How consumers lose out in the race to go green
SIR – As an act of public-spiritedness, I installed a solar thermal system to heat my water. The firm that installed it has since decided that, as there is more money in government contracts, it will not maintain the systems it installed. No one else will take it on as they did not install it.
This highlights the dangers of backing new technology when the industry has not got its act together. Philip Wilson-sharp
Canterbury, Kent
SIR – Writing in the Financial Times, Chris Skidmore, the former energy minister, accused Ofgem of delays in providing connections to renewables, thereby impeding the transition to renewable energy.
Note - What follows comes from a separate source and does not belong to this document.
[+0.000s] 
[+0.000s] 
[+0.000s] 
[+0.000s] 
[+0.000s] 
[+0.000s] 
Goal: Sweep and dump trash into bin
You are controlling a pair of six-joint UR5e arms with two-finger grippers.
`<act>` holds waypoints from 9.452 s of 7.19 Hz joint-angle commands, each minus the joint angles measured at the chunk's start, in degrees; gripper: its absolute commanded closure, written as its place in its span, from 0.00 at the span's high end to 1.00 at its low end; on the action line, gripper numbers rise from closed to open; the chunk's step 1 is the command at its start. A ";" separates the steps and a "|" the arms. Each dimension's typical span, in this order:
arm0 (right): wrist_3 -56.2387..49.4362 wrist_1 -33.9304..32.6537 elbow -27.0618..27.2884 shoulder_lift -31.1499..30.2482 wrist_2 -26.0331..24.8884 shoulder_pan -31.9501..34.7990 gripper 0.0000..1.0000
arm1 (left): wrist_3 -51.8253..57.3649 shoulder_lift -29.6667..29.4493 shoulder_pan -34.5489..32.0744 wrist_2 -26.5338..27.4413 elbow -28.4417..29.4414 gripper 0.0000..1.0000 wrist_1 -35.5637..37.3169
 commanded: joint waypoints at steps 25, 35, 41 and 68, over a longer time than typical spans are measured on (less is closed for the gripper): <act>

This is unfair.
It is the mission of Ofgem “to protect energy consumers, especially vulnerable people, by ensuring they are treated fairly and benefit from a cleaner, greener environment”. It is therefore right for Ofgem not to ignore how the large, regressive burden of supporting renewable energy affects consumers.
Although wholesale energy prices rose last year because of the war in Ukraine and have now fallen, the non-wholesale cost component of electricity bills has more than doubled in the past decade. The distributed and intermittent nature of renewable energy generation imposes huge costs on the system. It demands subsidies and imposes balancing costs. It also needs a lot more wires.
Mr Skidmore is happy, it appears, for those costs to be borne by consumers. At a time of tightened budgets and concern over the cost of living, it seems the former energy minister puts the financial interests of renewable investors and developers ahead of the British taxpayer. How can this be right or fair?